Excerpts from a dataset:
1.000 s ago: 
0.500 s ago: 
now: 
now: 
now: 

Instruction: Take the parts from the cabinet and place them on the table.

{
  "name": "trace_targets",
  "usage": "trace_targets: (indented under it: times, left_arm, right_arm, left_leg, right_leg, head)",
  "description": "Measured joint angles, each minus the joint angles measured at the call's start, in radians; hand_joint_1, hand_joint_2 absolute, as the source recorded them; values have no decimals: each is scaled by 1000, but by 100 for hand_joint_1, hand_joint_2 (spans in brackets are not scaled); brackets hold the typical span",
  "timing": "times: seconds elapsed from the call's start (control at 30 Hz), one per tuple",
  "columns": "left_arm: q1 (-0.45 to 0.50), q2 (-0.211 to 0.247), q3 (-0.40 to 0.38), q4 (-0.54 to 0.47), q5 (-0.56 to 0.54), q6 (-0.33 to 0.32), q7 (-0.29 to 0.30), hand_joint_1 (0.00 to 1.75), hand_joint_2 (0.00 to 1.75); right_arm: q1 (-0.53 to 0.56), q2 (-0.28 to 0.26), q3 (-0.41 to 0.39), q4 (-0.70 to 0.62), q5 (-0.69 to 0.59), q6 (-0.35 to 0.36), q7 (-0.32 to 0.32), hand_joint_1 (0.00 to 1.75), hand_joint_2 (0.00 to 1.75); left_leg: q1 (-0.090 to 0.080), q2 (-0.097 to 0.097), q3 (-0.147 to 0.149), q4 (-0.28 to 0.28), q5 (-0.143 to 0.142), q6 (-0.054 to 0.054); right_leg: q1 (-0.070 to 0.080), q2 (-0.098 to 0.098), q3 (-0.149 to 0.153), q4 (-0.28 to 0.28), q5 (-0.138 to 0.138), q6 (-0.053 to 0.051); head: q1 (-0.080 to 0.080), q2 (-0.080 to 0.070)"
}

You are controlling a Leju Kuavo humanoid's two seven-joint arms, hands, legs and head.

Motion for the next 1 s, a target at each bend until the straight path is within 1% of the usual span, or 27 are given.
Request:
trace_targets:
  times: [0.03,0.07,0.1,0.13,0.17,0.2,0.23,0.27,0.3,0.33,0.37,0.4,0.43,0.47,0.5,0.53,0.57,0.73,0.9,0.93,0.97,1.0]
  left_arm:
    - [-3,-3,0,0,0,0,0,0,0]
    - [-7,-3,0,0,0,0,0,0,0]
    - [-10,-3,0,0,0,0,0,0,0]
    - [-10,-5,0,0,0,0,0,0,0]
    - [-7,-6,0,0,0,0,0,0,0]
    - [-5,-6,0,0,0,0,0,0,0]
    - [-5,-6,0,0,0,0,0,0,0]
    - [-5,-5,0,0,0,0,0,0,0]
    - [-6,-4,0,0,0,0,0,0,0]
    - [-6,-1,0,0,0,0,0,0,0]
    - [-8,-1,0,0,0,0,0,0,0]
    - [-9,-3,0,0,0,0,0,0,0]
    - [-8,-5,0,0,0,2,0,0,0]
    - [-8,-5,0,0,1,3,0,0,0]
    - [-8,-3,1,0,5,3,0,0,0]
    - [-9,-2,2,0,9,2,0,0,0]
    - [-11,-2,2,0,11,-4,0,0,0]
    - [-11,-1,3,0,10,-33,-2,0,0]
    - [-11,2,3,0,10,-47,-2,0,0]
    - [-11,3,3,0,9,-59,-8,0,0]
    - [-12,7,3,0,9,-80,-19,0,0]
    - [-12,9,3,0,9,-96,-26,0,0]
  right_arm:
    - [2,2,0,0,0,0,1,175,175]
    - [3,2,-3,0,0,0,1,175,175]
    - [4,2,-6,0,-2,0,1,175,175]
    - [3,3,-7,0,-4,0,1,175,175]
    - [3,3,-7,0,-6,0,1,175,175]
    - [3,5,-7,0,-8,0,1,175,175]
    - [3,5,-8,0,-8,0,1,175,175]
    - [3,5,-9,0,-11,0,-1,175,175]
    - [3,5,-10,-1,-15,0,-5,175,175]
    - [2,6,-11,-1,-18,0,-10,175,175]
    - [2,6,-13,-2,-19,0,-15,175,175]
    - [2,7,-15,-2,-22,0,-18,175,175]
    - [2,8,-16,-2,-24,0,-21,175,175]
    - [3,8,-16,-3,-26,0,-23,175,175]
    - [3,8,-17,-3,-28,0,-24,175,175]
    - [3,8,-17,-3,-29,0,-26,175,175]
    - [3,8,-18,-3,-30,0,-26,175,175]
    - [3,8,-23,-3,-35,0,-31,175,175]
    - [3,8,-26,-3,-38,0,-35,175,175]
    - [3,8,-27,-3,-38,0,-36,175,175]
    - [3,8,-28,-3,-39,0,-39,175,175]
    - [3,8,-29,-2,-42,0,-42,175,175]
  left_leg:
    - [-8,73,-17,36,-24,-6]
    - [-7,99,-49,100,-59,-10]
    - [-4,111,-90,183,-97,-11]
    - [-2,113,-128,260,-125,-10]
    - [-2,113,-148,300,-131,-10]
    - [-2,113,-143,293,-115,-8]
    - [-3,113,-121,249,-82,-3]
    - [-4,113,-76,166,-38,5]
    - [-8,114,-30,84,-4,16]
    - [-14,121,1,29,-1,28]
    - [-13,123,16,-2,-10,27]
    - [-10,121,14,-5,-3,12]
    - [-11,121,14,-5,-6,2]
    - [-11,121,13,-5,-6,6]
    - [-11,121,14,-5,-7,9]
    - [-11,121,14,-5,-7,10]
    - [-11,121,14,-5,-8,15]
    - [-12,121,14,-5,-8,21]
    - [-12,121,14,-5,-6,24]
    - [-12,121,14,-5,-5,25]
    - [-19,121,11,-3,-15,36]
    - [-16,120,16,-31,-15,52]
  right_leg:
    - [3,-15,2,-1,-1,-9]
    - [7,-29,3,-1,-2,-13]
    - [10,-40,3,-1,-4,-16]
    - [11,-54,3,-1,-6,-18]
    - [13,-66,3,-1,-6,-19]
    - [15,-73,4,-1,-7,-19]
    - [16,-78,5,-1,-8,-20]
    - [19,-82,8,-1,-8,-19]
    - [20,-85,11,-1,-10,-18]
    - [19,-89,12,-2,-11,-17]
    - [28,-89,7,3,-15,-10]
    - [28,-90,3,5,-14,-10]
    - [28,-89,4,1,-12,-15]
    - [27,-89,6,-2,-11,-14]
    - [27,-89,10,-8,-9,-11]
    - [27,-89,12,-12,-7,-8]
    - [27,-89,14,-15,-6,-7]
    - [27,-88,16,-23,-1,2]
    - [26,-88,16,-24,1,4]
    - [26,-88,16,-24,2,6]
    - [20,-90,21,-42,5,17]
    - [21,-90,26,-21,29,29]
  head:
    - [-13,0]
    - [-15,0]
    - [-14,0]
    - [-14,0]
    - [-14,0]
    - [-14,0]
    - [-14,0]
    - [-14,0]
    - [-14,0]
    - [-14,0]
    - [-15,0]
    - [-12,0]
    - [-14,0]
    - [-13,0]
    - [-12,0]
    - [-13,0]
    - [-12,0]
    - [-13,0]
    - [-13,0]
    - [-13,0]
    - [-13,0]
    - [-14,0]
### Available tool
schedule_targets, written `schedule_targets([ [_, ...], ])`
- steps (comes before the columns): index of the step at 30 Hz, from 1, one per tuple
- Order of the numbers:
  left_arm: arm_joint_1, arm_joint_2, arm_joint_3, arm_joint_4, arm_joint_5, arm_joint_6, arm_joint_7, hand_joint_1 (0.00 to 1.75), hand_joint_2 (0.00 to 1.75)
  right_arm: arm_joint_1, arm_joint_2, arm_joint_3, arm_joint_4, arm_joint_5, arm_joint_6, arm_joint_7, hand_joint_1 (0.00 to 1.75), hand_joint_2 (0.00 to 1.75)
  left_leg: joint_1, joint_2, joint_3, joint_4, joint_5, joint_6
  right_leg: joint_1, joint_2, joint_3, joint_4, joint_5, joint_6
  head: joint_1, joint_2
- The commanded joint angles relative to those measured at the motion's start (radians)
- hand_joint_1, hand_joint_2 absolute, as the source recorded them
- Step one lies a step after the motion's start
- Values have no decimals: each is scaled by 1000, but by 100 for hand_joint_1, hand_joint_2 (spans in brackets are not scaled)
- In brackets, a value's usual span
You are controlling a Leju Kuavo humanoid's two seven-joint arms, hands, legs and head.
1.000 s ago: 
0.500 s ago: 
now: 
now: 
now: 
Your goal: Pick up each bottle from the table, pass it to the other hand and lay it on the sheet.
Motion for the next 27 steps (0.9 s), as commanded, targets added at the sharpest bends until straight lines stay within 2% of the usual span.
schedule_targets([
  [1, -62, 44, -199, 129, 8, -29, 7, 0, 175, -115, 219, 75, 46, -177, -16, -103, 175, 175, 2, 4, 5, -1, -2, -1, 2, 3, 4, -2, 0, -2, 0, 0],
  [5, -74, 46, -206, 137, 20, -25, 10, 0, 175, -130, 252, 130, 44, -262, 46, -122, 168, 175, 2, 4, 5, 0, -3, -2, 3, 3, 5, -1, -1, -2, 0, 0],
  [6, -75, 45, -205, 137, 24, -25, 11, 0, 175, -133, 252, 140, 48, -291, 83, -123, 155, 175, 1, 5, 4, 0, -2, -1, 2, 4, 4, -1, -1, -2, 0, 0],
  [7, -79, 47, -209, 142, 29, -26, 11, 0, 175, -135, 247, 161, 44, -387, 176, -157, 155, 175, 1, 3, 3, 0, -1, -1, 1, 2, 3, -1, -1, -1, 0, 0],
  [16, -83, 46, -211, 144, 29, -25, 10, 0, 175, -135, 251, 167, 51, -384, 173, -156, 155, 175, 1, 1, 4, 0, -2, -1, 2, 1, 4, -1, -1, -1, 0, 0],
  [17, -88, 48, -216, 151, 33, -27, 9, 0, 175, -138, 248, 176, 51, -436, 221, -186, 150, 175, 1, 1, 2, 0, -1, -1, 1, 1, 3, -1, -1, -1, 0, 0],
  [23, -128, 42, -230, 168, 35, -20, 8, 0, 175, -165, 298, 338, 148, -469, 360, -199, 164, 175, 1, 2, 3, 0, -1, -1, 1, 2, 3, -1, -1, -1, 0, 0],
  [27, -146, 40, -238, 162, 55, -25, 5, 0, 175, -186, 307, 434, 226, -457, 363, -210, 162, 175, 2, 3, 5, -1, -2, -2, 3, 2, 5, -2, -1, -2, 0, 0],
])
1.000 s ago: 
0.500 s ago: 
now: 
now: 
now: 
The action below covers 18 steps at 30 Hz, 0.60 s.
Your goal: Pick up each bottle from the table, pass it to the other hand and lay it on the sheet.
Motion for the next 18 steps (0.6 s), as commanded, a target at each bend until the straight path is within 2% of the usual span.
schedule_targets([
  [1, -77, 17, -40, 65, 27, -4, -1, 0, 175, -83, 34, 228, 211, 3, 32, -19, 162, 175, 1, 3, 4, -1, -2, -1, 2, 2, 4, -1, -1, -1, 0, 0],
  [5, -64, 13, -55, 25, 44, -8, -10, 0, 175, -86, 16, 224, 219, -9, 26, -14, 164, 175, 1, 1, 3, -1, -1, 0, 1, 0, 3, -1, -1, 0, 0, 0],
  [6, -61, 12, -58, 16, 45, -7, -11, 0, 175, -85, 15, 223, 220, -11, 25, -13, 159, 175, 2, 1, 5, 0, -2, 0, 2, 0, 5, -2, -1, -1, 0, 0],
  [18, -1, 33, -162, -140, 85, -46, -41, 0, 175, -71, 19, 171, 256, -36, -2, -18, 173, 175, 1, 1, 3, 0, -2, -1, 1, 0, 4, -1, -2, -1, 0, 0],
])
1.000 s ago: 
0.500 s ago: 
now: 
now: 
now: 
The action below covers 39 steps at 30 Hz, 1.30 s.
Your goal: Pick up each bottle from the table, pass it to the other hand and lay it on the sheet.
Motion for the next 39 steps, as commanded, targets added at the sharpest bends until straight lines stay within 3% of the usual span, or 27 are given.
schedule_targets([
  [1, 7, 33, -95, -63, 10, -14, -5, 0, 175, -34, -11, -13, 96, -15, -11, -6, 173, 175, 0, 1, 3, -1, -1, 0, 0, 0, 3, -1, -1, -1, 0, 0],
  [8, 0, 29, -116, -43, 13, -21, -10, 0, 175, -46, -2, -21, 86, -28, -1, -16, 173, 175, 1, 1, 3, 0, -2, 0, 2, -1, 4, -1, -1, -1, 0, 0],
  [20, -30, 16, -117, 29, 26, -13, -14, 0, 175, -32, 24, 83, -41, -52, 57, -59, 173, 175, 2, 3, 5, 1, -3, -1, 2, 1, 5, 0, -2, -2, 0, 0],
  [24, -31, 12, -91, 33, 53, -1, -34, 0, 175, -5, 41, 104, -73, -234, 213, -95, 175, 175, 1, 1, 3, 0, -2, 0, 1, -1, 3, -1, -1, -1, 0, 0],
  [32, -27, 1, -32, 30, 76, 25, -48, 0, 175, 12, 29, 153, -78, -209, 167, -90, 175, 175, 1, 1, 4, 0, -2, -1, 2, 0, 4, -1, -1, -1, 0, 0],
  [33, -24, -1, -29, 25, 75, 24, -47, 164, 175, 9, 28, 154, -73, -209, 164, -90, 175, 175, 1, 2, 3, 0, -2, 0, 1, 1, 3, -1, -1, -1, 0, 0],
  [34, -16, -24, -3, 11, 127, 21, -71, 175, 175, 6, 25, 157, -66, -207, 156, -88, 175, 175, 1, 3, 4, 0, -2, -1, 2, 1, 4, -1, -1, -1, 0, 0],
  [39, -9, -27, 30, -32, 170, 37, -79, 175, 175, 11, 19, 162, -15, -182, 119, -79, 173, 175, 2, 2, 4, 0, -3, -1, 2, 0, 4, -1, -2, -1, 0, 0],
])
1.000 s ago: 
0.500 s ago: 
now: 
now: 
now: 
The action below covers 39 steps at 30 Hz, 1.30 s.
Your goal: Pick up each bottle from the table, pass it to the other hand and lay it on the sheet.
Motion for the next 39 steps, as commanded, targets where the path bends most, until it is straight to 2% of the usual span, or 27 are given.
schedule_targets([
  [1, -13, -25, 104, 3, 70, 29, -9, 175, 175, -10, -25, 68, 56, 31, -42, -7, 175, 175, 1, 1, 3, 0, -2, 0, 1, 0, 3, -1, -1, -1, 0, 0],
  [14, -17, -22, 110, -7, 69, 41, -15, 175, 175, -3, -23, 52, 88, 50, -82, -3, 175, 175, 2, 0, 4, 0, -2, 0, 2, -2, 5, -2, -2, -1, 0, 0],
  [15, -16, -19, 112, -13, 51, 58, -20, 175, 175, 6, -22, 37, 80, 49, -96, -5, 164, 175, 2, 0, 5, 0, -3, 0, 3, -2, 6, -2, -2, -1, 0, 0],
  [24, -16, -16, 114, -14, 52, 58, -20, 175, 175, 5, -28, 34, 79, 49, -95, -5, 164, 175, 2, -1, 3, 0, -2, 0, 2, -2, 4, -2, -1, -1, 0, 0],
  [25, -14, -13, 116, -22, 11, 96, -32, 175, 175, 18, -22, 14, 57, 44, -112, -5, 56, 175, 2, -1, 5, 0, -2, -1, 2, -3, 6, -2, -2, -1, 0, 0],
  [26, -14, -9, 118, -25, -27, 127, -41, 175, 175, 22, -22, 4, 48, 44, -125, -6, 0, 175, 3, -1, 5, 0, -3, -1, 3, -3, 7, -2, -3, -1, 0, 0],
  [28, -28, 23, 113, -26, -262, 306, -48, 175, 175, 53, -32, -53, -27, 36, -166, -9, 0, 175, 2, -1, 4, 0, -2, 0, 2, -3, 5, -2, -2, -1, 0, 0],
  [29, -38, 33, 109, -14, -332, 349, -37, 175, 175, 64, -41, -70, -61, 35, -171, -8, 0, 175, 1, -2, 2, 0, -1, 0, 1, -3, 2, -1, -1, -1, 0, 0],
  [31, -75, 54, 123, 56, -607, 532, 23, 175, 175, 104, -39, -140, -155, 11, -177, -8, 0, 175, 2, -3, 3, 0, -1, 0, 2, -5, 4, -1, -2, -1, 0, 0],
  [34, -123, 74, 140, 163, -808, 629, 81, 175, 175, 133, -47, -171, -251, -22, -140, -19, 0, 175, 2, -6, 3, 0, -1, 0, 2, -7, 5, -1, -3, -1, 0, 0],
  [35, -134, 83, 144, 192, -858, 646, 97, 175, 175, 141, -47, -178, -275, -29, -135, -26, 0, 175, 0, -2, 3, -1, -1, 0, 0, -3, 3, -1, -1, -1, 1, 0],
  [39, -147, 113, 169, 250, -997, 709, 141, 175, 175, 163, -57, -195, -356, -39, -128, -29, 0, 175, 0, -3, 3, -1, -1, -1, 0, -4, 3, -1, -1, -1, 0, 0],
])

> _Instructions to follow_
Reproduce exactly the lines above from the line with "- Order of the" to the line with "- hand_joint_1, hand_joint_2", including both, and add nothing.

> _Output of the exercise_
- Order of the numbers:
  left_arm: arm_joint_1, arm_joint_2, arm_joint_3, arm_joint_4, arm_joint_5, arm_joint_6, arm_joint_7, hand_joint_1 (0.00 to 1.75), hand_joint_2 (0.00 to 1.75)
  right_arm: arm_joint_1, arm_joint_2, arm_joint_3, arm_joint_4, arm_joint_5, arm_joint_6, arm_joint_7, hand_joint_1 (0.00 to 1.75), hand_joint_2 (0.00 to 1.75)
  left_leg: joint_1, joint_2, joint_3, joint_4, joint_5, joint_6
  right_leg: joint_1, joint_2, joint_3, joint_4, joint_5, joint_6
  head: joint_1, joint_2
- The commanded joint angles relative to those measured at the motion's start (radians)
- hand_joint_1, hand_joint_2 absolute, as the source recorded them

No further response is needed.